Let us start with the following code:
def findAllPaths( G, startVertex, length ):
vertices = G.vertices()
edges = G.edges( labels=False )
sim_edges = [ (k,j) for (j,k) in edges if j != k ]
edges += sim_edges
edges . sort()
paths = [ [ startVertex, ] ]
L = 0
while L < length:
paths = [ pat + [ vertex, ]
for pat in paths
for vertex in vertices
if ( pat[-1], vertex ) in edges ]
L += 1
return paths
G = graphs.OctahedralGraph()
pathsG7 = findAllPaths( G, 0, 7 )
for path in pathsG7:
print ''.join( [ str(v) for v in path ] )
(There was no check for length in ZZ and length >=0
with a corresponding traceback information.)
The result list ends with
04545420
04545421
04545424
04545425
04545430
04545431
04545434
04545435
04545451
04545452
04545453
04545454
One more check:
sage: len( pathsG7 )
16384
sage: 4^7
16384
The code uses a simple recursion and computes relatively quick the $4^7$ paths starting from node $0$ inside the octahedral graph.
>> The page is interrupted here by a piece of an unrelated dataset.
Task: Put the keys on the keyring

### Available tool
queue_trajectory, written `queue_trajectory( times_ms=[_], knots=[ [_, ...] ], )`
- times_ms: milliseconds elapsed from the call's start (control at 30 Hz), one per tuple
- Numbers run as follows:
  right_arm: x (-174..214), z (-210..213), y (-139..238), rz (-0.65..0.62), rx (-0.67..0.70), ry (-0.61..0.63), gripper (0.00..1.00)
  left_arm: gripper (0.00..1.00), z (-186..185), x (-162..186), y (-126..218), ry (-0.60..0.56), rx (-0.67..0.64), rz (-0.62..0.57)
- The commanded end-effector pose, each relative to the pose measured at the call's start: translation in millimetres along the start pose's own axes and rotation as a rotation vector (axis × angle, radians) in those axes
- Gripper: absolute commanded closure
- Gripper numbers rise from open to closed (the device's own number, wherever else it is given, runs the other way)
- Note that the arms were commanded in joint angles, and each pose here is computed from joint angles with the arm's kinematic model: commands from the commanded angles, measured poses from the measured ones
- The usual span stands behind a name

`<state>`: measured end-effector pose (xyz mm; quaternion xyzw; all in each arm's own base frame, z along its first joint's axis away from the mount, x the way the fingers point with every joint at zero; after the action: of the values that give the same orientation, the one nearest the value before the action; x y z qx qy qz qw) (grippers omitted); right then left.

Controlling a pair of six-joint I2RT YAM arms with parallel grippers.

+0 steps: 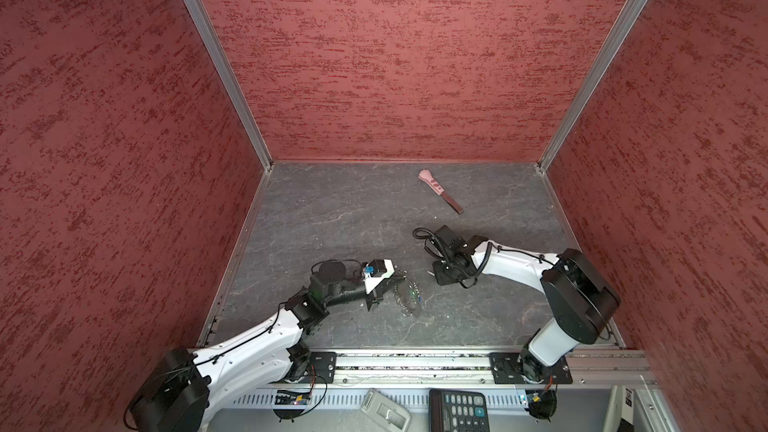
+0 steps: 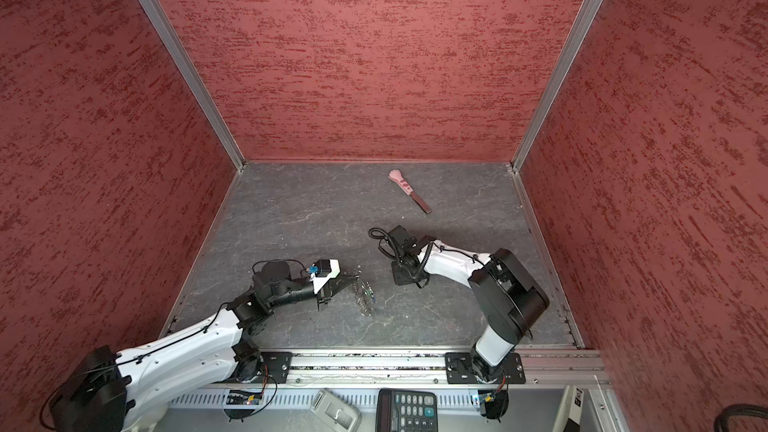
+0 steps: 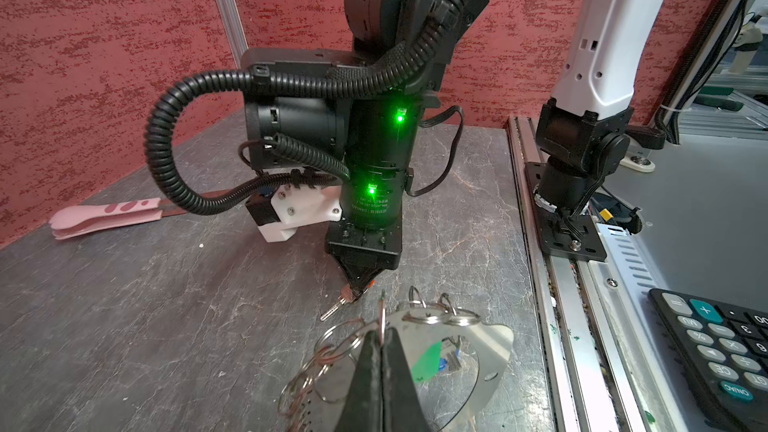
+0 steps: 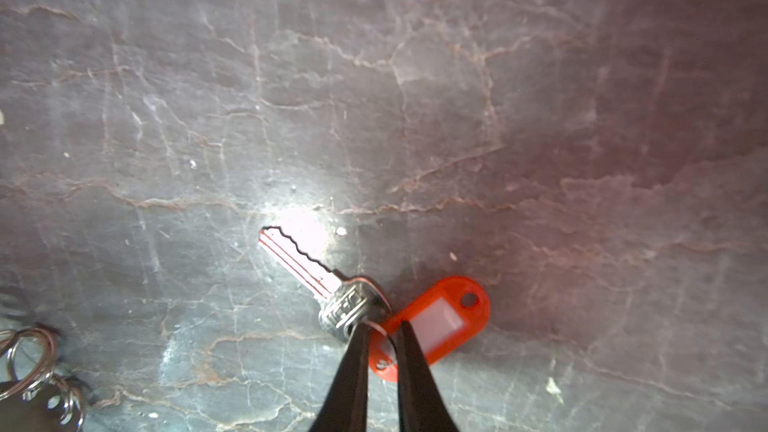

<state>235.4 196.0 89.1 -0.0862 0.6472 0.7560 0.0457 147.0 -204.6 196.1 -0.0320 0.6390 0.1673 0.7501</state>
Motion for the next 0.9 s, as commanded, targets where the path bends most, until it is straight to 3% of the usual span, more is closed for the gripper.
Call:
queue_trajectory(
  times_ms=[0, 867],
  knots=[
    [-5.0, 4.3, 6.7, -0.023, -0.002, -0.009, 0.87, 1.0, 1.4, -4.7, -1.5, -0.022, -0.002, -0.009],
    [-6.3, 17.5, 15.9, -0.035, -0.115, -0.003, 0.89, 1.0, 1.7, -4.0, -2.4, -0.019, -0.001, -0.003]
  ],
)
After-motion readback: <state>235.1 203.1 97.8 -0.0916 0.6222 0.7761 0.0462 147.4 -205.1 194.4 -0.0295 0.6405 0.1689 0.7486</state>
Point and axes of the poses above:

The recursion scheme is not optimal, since the while
block is simply structured w.r.t. the constructive path length, which covers the values $0,1,2,3,4,5,6,7$, parallel to the "split" $7 = 1+1+1+1+1+1+1 $.
A better recursion would have been to "split in two almost equal parts", writing $7=4+3$, then make dictionaries for all paths of length $4$ and $3$, with keys (starting + ending points). The while block would join them. This is going almost to the half of the length. Now write $4=2+2$ and $3=2+1$, and so on. (It is a kind of quicksort-splitting of the number.) Then further split $2=1+1$. Starting with $27$ instead of $7$ (and having a rather sparse adjacency), we would then write:
- either $27=16+8+2+1$, and each programmer would already feel happy,
- or $27=14+13$, $14=7+7$ and $13=6+7$, and $7=4+3$, $6=3+3$, and... and each programmer would hate the boss for this idea.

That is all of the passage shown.